• **TASK GOAL**
Pictures stay out. Everything else in the listing below gets written out exactly.
-------- DATA PROVIDED --------
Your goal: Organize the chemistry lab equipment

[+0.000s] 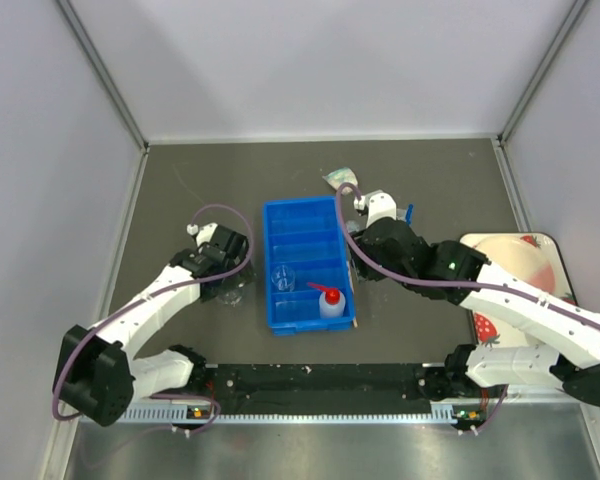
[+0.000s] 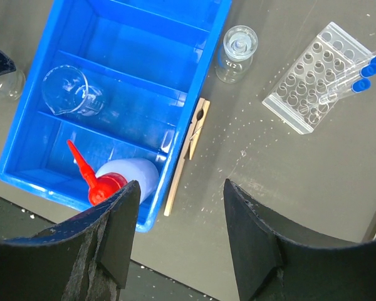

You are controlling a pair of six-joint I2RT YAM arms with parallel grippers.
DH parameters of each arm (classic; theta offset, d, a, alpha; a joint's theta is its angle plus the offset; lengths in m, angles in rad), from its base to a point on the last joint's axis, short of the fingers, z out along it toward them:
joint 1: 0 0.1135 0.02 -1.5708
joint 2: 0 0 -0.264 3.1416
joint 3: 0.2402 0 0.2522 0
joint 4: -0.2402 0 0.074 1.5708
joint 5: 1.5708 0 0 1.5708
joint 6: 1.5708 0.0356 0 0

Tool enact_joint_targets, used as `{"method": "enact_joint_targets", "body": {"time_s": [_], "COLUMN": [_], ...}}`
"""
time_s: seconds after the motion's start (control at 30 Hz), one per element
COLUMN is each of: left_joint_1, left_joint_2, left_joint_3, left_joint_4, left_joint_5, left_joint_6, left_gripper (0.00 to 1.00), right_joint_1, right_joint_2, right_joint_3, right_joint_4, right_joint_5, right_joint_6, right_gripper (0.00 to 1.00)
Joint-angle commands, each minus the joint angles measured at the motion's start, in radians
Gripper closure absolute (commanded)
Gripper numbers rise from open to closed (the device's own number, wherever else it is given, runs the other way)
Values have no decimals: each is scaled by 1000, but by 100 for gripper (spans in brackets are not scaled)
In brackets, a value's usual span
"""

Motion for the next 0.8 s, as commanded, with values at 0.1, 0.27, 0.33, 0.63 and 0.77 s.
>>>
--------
• **RESPONSE**
Your goal: Organize the chemistry lab equipment

[+0.000s] 
[+0.000s] 

You are controlling a pair of six-joint I2RT YAM arms with parallel grippers.
DH parameters of each arm (classic; theta offset, d, a, alpha; a joint's theta is its angle plus the offset; lengths in m, angles in rad), from its base to a point on the last joint's axis, short of the fingers, z out along it toward them:
joint 1: 0 0.1135 0.02 -1.5708
joint 2: 0 0 -0.264 3.1416
joint 3: 0.2402 0 0.2522 0
joint 4: -0.2402 0 0.074 1.5708
joint 5: 1.5708 0 0 1.5708
joint 6: 1.5708 0.0356 0 0

Tool enact_joint_targets, used as `{"method": "enact_joint_targets", "body": {"time_s": [_], "COLUMN": [_], ...}}`
"""
time_s: seconds after the motion's start (control at 30 Hz), one per element
COLUMN is each of: left_joint_1, left_joint_2, left_joint_3, left_joint_4, left_joint_5, left_joint_6, left_gripper (0.00 to 1.00), right_joint_1, right_joint_2, right_joint_3, right_joint_4, right_joint_5, right_joint_6, right_gripper (0.00 to 1.00)
Joint-angle commands, each minus the joint angles measured at the motion's start, in radians
Gripper closure absolute (commanded)
Gripper numbers rise from open to closed (the device's own number, wherever else it is given, runs the other way)
Values have no decimals: each is scaled by 1000, but by 100 for gripper (spans in brackets are not scaled)
In brackets, a value's usual span
"""

Motion for the next 0.8 s, as commanded, with values at 0.1, 0.27, 0.33, 0.63 and 0.77 s.
>>>

The exercise is finished and nothing remains.